**Working data:**
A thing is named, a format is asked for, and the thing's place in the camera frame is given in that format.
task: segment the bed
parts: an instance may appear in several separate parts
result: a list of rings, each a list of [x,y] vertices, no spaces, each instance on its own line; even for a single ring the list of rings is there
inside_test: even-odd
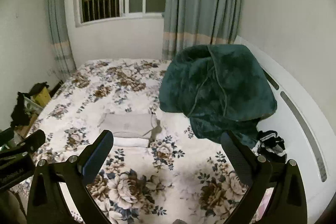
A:
[[[160,60],[89,61],[63,84],[30,130],[46,134],[34,162],[60,162],[93,143],[104,113],[156,114],[159,130],[149,148],[114,146],[87,186],[113,224],[172,224],[176,219],[219,224],[246,192],[219,144],[197,139],[182,113],[160,110],[159,88],[168,65]],[[31,180],[15,187],[23,203]],[[65,185],[62,191],[74,218],[82,222]]]

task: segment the window sill
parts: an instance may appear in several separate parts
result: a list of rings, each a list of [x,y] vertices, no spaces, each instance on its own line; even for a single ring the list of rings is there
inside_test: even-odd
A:
[[[104,18],[104,19],[98,19],[88,22],[79,23],[76,25],[76,28],[89,26],[97,23],[103,23],[108,21],[115,21],[115,20],[125,20],[125,19],[163,19],[162,13],[132,13],[129,15],[125,15],[123,17],[111,17],[111,18]]]

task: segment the blue gripper pad
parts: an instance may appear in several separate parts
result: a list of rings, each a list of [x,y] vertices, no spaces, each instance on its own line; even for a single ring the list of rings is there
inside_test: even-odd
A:
[[[92,183],[98,172],[100,171],[101,166],[103,165],[106,157],[110,153],[113,147],[113,134],[111,131],[104,130],[102,134],[105,133],[105,136],[102,140],[98,143],[96,148],[93,150],[92,154],[89,156],[88,160],[82,167],[82,182],[83,185],[87,185]],[[95,146],[97,141],[99,141],[99,137],[97,140],[92,144]]]
[[[252,168],[227,132],[222,134],[220,142],[240,181],[247,186],[252,186]]]

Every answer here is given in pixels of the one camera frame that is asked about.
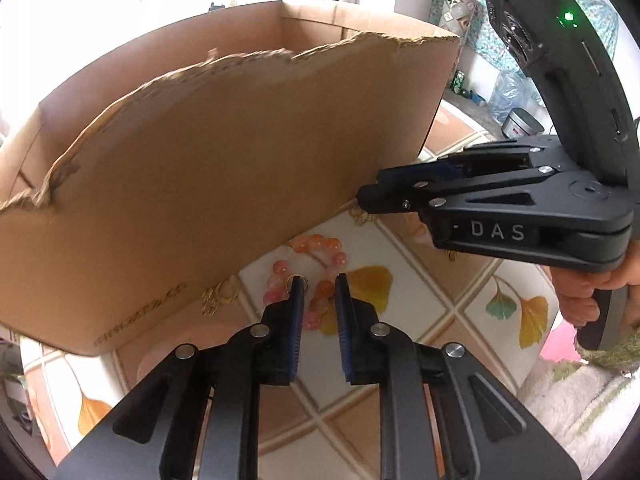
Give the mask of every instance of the tiled floor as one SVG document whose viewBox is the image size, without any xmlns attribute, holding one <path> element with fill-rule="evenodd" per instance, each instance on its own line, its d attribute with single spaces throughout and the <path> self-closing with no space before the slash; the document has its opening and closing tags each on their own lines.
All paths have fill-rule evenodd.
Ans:
<svg viewBox="0 0 640 480">
<path fill-rule="evenodd" d="M 443 104 L 422 156 L 428 160 L 487 140 L 473 121 Z M 538 267 L 436 250 L 420 222 L 407 216 L 358 224 L 344 211 L 310 233 L 341 240 L 350 258 L 347 271 L 375 268 L 390 274 L 390 286 L 375 291 L 381 297 L 381 320 L 425 344 L 465 344 L 511 390 L 532 367 L 558 310 L 551 284 Z M 81 438 L 87 422 L 80 418 L 99 418 L 105 406 L 113 406 L 175 346 L 219 345 L 256 322 L 271 266 L 282 258 L 291 272 L 307 277 L 310 289 L 326 271 L 322 258 L 281 246 L 230 277 L 225 290 L 237 294 L 226 294 L 237 298 L 212 316 L 203 315 L 201 303 L 188 305 L 112 355 L 87 360 L 57 351 L 45 354 L 41 345 L 25 341 L 30 395 L 39 406 L 54 459 L 59 461 Z M 365 288 L 359 293 L 372 294 Z M 376 391 L 345 383 L 335 317 L 327 312 L 319 330 L 303 333 L 296 383 L 262 390 L 262 480 L 378 478 Z"/>
</svg>

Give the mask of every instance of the finger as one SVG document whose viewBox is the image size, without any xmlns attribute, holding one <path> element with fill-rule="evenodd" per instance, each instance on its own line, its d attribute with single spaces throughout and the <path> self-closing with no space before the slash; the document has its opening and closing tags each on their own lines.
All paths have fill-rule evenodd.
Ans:
<svg viewBox="0 0 640 480">
<path fill-rule="evenodd" d="M 640 285 L 640 242 L 633 240 L 626 250 L 625 261 L 611 272 L 610 278 L 597 285 L 603 290 L 615 290 L 625 285 Z"/>
<path fill-rule="evenodd" d="M 631 285 L 629 287 L 629 299 L 640 303 L 640 285 Z"/>
<path fill-rule="evenodd" d="M 582 321 L 596 321 L 600 317 L 598 303 L 593 298 L 558 296 L 562 317 Z"/>
<path fill-rule="evenodd" d="M 431 238 L 431 233 L 427 229 L 427 226 L 422 223 L 418 213 L 411 212 L 407 213 L 404 216 L 404 221 L 406 222 L 407 229 L 411 233 L 414 241 L 418 244 L 427 245 L 429 247 L 433 247 L 433 240 Z"/>
<path fill-rule="evenodd" d="M 570 325 L 575 326 L 576 328 L 582 328 L 583 326 L 585 326 L 587 324 L 586 321 L 581 321 L 580 319 L 574 319 L 572 317 L 564 317 L 562 316 L 562 318 Z"/>
<path fill-rule="evenodd" d="M 570 298 L 590 298 L 593 295 L 593 285 L 589 283 L 588 275 L 570 269 L 551 269 L 551 281 L 556 294 Z"/>
</svg>

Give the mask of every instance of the metal screw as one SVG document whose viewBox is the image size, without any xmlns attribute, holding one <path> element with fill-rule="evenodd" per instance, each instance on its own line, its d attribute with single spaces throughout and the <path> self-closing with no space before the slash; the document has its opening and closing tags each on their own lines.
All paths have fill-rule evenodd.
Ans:
<svg viewBox="0 0 640 480">
<path fill-rule="evenodd" d="M 389 332 L 391 332 L 391 329 L 387 324 L 375 323 L 371 325 L 371 333 L 375 336 L 384 337 L 385 335 L 389 335 Z"/>
<path fill-rule="evenodd" d="M 175 349 L 175 356 L 178 359 L 190 359 L 196 353 L 196 349 L 193 345 L 185 344 L 180 345 Z"/>
<path fill-rule="evenodd" d="M 449 343 L 444 349 L 449 357 L 462 357 L 465 354 L 465 347 L 460 343 Z"/>
<path fill-rule="evenodd" d="M 441 206 L 444 206 L 446 203 L 447 201 L 442 197 L 432 198 L 431 200 L 429 200 L 429 205 L 431 207 L 441 207 Z"/>
<path fill-rule="evenodd" d="M 262 323 L 258 323 L 256 325 L 253 325 L 249 330 L 249 332 L 254 337 L 265 337 L 269 335 L 269 332 L 271 332 L 271 329 Z"/>
</svg>

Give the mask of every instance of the patterned cloth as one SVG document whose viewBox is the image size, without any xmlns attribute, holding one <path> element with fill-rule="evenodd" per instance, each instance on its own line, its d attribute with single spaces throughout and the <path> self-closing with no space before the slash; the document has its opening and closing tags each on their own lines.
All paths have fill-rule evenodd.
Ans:
<svg viewBox="0 0 640 480">
<path fill-rule="evenodd" d="M 618 370 L 636 370 L 640 365 L 640 329 L 631 336 L 621 338 L 621 341 L 608 351 L 585 350 L 577 341 L 575 346 L 578 354 L 590 364 Z"/>
<path fill-rule="evenodd" d="M 602 0 L 576 0 L 595 28 L 609 56 L 613 58 L 618 41 L 618 15 Z M 428 21 L 437 25 L 444 0 L 433 0 Z M 478 0 L 476 17 L 471 21 L 468 45 L 499 70 L 517 70 L 518 65 L 489 25 L 486 1 Z"/>
</svg>

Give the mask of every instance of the floor tile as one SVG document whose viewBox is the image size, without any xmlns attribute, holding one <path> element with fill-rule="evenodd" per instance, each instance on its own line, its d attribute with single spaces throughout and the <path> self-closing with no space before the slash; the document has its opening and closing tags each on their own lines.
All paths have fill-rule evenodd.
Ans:
<svg viewBox="0 0 640 480">
<path fill-rule="evenodd" d="M 41 367 L 33 368 L 25 375 L 29 400 L 42 432 L 42 437 L 49 450 L 53 462 L 59 464 L 69 452 L 62 430 L 58 425 L 56 413 L 47 393 L 47 385 Z"/>
<path fill-rule="evenodd" d="M 493 261 L 486 256 L 456 253 L 452 261 L 447 251 L 436 249 L 427 241 L 415 241 L 415 229 L 423 229 L 427 237 L 426 226 L 415 216 L 415 221 L 405 214 L 380 215 L 380 220 L 394 232 L 404 245 L 420 260 L 427 273 L 438 283 L 453 303 L 473 287 L 476 279 Z"/>
<path fill-rule="evenodd" d="M 429 341 L 428 345 L 442 348 L 446 343 L 450 342 L 463 344 L 494 376 L 500 378 L 502 371 L 497 368 L 489 358 L 489 355 L 482 348 L 476 336 L 469 332 L 469 330 L 455 318 L 452 319 L 443 330 L 436 334 L 436 336 Z"/>
<path fill-rule="evenodd" d="M 42 346 L 37 341 L 28 337 L 20 338 L 20 358 L 22 359 L 22 367 L 28 368 L 30 364 L 36 362 L 42 357 Z"/>
<path fill-rule="evenodd" d="M 310 415 L 288 386 L 260 388 L 260 421 L 258 440 L 264 442 L 297 424 Z"/>
<path fill-rule="evenodd" d="M 343 249 L 350 258 L 346 270 L 367 266 L 384 266 L 389 270 L 393 282 L 388 305 L 380 314 L 380 319 L 397 326 L 412 338 L 422 336 L 446 312 L 439 298 L 375 224 L 356 226 L 348 212 L 345 212 L 310 232 L 337 237 L 342 241 Z M 307 254 L 294 255 L 290 248 L 277 248 L 239 273 L 244 288 L 259 310 L 264 308 L 262 295 L 271 266 L 281 258 L 289 260 L 290 270 L 308 278 L 311 289 L 324 275 L 322 263 L 313 257 Z M 344 381 L 336 335 L 320 331 L 303 332 L 298 375 L 321 410 L 353 389 Z"/>
<path fill-rule="evenodd" d="M 122 399 L 117 378 L 101 358 L 59 357 L 44 365 L 52 405 L 71 447 Z"/>
<path fill-rule="evenodd" d="M 275 451 L 260 455 L 261 480 L 360 480 L 319 432 L 314 431 Z"/>
<path fill-rule="evenodd" d="M 473 134 L 473 128 L 440 106 L 427 135 L 425 147 L 435 155 L 440 155 Z"/>
<path fill-rule="evenodd" d="M 440 108 L 442 108 L 443 110 L 446 110 L 447 112 L 450 112 L 452 115 L 459 118 L 461 121 L 463 121 L 463 123 L 469 126 L 473 131 L 475 132 L 485 131 L 485 129 L 482 127 L 481 124 L 479 124 L 477 121 L 473 120 L 471 117 L 465 114 L 456 105 L 453 105 L 443 99 L 442 101 L 440 101 Z"/>
<path fill-rule="evenodd" d="M 334 426 L 357 456 L 380 475 L 380 396 L 375 389 L 337 415 Z"/>
<path fill-rule="evenodd" d="M 504 261 L 464 315 L 520 385 L 540 354 L 557 312 L 553 288 L 536 266 Z"/>
<path fill-rule="evenodd" d="M 421 149 L 420 153 L 418 154 L 419 162 L 431 162 L 432 160 L 435 160 L 435 158 L 436 156 L 426 148 Z"/>
<path fill-rule="evenodd" d="M 491 142 L 492 139 L 487 137 L 487 135 L 488 134 L 478 135 L 477 137 L 473 138 L 471 142 L 466 143 L 465 148 L 470 148 L 471 146 L 477 146 L 478 144 L 486 144 L 488 142 Z"/>
</svg>

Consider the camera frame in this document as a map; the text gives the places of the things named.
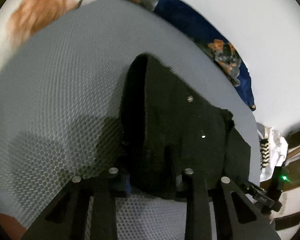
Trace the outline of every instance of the silver screw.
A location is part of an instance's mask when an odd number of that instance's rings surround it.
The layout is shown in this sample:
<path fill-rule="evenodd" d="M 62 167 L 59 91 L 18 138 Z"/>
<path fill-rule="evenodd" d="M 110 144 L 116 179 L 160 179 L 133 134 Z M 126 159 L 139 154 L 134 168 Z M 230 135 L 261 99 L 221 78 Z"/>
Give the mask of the silver screw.
<path fill-rule="evenodd" d="M 78 183 L 78 182 L 80 182 L 81 181 L 81 177 L 80 176 L 74 176 L 73 178 L 72 178 L 72 182 L 73 183 Z"/>
<path fill-rule="evenodd" d="M 192 175 L 192 174 L 193 174 L 193 169 L 191 169 L 191 168 L 186 168 L 186 169 L 185 169 L 185 174 L 187 174 L 187 175 Z"/>
<path fill-rule="evenodd" d="M 193 96 L 189 96 L 189 97 L 187 98 L 187 100 L 188 100 L 189 103 L 191 103 L 191 102 L 193 101 Z"/>
<path fill-rule="evenodd" d="M 108 172 L 109 172 L 110 174 L 117 174 L 118 171 L 119 171 L 119 170 L 118 170 L 117 168 L 113 167 L 113 168 L 110 168 Z"/>
<path fill-rule="evenodd" d="M 230 183 L 230 179 L 229 179 L 228 177 L 222 177 L 222 178 L 221 178 L 221 181 L 222 181 L 223 183 L 225 183 L 225 184 Z"/>

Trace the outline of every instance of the mesh surface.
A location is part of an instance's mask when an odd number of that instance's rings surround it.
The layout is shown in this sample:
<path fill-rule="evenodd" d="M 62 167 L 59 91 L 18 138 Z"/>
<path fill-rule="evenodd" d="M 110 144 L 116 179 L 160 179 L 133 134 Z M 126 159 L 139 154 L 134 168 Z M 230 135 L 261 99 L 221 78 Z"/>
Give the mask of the mesh surface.
<path fill-rule="evenodd" d="M 125 75 L 144 52 L 234 114 L 251 146 L 250 180 L 258 183 L 254 117 L 221 71 L 156 15 L 99 0 L 37 33 L 0 75 L 1 213 L 29 227 L 73 175 L 96 176 L 111 165 L 121 151 Z M 135 196 L 117 205 L 121 239 L 182 239 L 184 203 Z"/>

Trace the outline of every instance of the gray mesh fabric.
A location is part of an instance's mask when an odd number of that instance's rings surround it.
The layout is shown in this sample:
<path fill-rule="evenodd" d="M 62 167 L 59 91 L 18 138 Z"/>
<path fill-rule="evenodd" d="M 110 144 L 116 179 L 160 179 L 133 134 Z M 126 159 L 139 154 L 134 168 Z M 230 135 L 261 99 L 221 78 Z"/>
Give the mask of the gray mesh fabric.
<path fill-rule="evenodd" d="M 113 162 L 121 151 L 125 75 L 144 52 L 234 114 L 251 146 L 250 180 L 258 183 L 256 123 L 223 73 L 153 13 L 99 0 L 37 33 L 0 74 L 0 212 L 28 227 L 73 175 L 96 176 Z M 121 239 L 184 234 L 184 203 L 139 196 L 117 205 Z"/>

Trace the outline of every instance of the reddish brown surface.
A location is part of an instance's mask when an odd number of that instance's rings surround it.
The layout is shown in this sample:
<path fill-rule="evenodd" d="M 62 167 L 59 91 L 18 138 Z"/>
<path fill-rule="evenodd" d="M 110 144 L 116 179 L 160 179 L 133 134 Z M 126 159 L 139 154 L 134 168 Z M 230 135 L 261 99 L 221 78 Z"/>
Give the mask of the reddish brown surface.
<path fill-rule="evenodd" d="M 18 221 L 0 213 L 0 224 L 12 240 L 20 240 L 26 229 Z"/>

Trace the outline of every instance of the orange and white fur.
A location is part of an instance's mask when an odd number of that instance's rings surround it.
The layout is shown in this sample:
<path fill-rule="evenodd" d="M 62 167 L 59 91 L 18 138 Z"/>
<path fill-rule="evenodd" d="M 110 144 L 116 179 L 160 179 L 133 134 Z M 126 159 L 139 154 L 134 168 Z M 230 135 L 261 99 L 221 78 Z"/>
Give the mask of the orange and white fur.
<path fill-rule="evenodd" d="M 0 71 L 32 35 L 95 0 L 7 0 L 0 10 Z"/>

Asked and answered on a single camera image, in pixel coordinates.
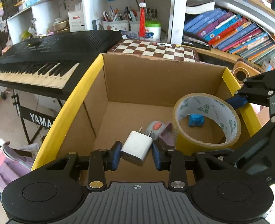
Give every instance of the red book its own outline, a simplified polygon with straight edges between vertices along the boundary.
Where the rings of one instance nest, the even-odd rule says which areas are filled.
[[[219,35],[215,36],[213,39],[211,39],[208,44],[211,46],[212,44],[214,44],[217,40],[223,38],[225,35],[227,35],[228,33],[232,32],[233,30],[235,30],[236,28],[238,28],[239,26],[241,26],[242,24],[244,24],[245,22],[247,22],[246,18],[242,18],[241,20],[235,22],[232,26],[228,27],[226,30],[222,31]]]
[[[238,41],[234,42],[233,44],[230,44],[227,47],[223,48],[222,51],[226,51],[226,50],[234,47],[235,45],[238,45],[238,44],[240,44],[240,43],[242,43],[242,42],[244,42],[244,41],[252,38],[253,36],[256,36],[256,35],[260,34],[261,32],[262,32],[262,30],[259,29],[259,28],[257,28],[254,31],[252,31],[251,33],[243,36],[240,40],[238,40]]]

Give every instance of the electronic keyboard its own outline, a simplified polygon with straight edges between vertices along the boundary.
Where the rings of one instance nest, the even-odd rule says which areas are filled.
[[[96,57],[121,39],[92,30],[15,44],[0,57],[0,86],[66,100]]]

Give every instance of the packing tape roll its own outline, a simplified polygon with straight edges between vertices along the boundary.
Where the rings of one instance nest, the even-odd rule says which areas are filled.
[[[225,142],[212,144],[196,140],[183,131],[179,121],[190,114],[200,114],[214,120],[223,130]],[[182,97],[173,109],[173,131],[176,149],[185,155],[199,151],[230,148],[240,137],[241,122],[227,102],[206,93],[191,93]]]

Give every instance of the green container lid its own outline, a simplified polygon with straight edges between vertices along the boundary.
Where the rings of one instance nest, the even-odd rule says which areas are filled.
[[[145,27],[152,27],[152,28],[159,28],[159,27],[161,27],[161,24],[160,24],[160,22],[158,22],[158,21],[146,20],[146,21],[144,22],[144,26],[145,26]]]

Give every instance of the cardboard box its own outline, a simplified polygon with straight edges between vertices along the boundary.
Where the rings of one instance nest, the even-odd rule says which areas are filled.
[[[83,156],[96,149],[110,149],[116,141],[124,143],[131,131],[143,127],[144,132],[154,120],[171,122],[173,107],[184,95],[207,93],[227,99],[239,88],[224,66],[135,55],[99,55],[56,117],[32,169],[71,151]],[[237,113],[241,136],[233,148],[261,128],[250,104]],[[206,126],[191,127],[190,133],[198,140],[219,142],[223,132],[215,132],[213,123],[207,120]],[[168,175],[168,171],[155,169],[150,152],[143,167],[121,159],[116,171],[106,172],[106,180],[167,181]],[[188,179],[194,183],[192,170],[188,170]]]
[[[85,19],[83,17],[83,10],[76,12],[68,12],[70,32],[85,31]]]

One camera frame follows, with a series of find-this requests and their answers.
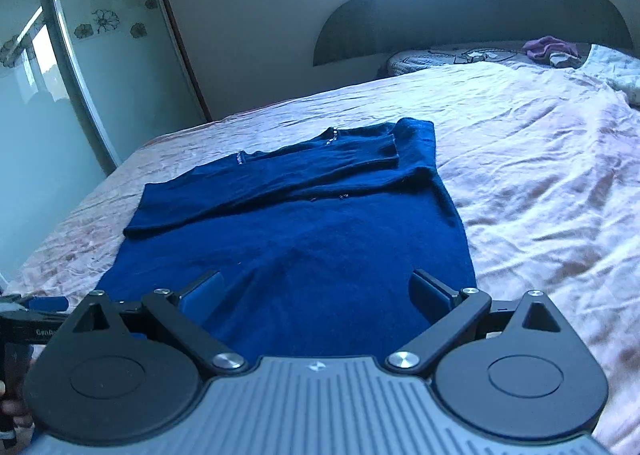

**Assignment:**
Wherever the word "outline" appears in the entries above, copy that whole line.

**Finished task:**
Trace the outline of every instance of the silver screw.
Trace the outline of every instance of the mesh surface.
Trace the outline of every instance of the gray mesh fabric.
Trace the outline of every instance of the reddish brown surface.
Trace the outline of every instance of the orange and white fur.
Give every instance of the red book its own outline, a simplified polygon with straight edges between vertices along the boundary.
Give every instance of the electronic keyboard its own outline, a simplified polygon with straight edges between vertices along the boundary.
Give every instance of the packing tape roll its own outline, a simplified polygon with straight edges between vertices along the boundary.
Give every instance of the green container lid its own outline, a simplified polygon with straight edges between vertices along the boundary.
Give every instance of the cardboard box its own outline, a simplified polygon with straight edges between vertices along the boundary.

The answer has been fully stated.